**WORK INSTRUCTION:** Your answer should be the full listing, copied word for word.

**GIVEN INFORMATION:**
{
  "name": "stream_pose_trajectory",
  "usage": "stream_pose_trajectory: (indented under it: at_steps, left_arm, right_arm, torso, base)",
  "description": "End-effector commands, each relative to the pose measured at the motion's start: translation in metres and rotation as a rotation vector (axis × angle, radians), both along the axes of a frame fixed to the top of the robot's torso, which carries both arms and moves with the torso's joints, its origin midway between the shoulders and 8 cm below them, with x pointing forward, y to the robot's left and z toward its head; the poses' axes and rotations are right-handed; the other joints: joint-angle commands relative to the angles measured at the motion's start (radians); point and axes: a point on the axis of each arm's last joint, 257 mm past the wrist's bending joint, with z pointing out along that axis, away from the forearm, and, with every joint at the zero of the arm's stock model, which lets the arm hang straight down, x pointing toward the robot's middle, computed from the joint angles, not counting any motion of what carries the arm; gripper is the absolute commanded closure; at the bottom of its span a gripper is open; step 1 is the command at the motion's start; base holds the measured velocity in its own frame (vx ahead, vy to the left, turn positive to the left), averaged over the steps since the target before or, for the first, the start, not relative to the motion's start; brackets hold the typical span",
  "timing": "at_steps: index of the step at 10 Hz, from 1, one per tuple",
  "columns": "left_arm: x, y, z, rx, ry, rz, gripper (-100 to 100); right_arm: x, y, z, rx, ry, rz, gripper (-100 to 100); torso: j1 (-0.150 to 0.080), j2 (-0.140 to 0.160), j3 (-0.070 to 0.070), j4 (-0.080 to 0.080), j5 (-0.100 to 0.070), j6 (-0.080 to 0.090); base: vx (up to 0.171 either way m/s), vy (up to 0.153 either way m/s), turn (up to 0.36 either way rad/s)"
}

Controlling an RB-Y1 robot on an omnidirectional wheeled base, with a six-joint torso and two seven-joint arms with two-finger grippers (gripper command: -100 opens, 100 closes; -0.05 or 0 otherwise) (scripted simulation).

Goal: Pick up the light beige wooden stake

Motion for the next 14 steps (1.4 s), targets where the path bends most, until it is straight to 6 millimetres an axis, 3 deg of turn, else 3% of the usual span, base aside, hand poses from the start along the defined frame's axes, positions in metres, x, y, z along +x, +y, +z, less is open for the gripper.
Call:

**REPLY TO THE TASK:**
{
  "name": "stream_pose_trajectory",
  "usage": "stream_pose_trajectory: (indented under it: at_steps, left_arm, right_arm, torso, base)",
  "description": "End-effector commands, each relative to the pose measured at the motion's start: translation in metres and rotation as a rotation vector (axis × angle, radians), both along the axes of a frame fixed to the top of the robot's torso, which carries both arms and moves with the torso's joints, its origin midway between the shoulders and 8 cm below them, with x pointing forward, y to the robot's left and z toward its head; the poses' axes and rotations are right-handed; the other joints: joint-angle commands relative to the angles measured at the motion's start (radians); point and axes: a point on the axis of each arm's last joint, 257 mm past the wrist's bending joint, with z pointing out along that axis, away from the forearm, and, with every joint at the zero of the arm's stock model, which lets the arm hang straight down, x pointing toward the robot's middle, computed from the joint angles, not counting any motion of what carries the arm; gripper is the absolute commanded closure; at the bottom of its span a gripper is open; step 1 is the command at the motion's start; base holds the measured velocity in its own frame (vx ahead, vy to the left, turn positive to the left), averaged over the steps since the target before or, for the first, the start, not relative to the motion's start; brackets hold the typical span",
  "timing": "at_steps: index of the step at 10 Hz, from 1, one per tuple",
  "columns": "left_arm: x, y, z, rx, ry, rz, gripper (-100 to 100); right_arm: x, y, z, rx, ry, rz, gripper (-100 to 100); torso: j1 (-0.150 to 0.080), j2 (-0.140 to 0.160), j3 (-0.070 to 0.070), j4 (-0.080 to 0.080), j5 (-0.100 to 0.070), j6 (-0.080 to 0.090); base: vx (up to 0.171 either way m/s), vy (up to 0.153 either way m/s), turn (up to 0.36 either way rad/s)"
}

Controlling an RB-Y1 robot on an omnidirectional wheeled base, with a six-joint torso and two seven-joint arms with two-finger grippers (gripper command: -100 opens, 100 closes; -0.05 or 0 otherwise) (scripted simulation).

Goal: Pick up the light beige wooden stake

Motion for the next 14 steps (1.4 s), targets where the path bends most, until it is straight to 6 millimetres an axis, 3 deg of turn, else 3% of the usual span, base aside, hand poses from the start along the defined frame's axes, positions in metres, x, y, z along +x, +y, +z, less is open for the gripper.
Call:

Nothing more remains for this exercise.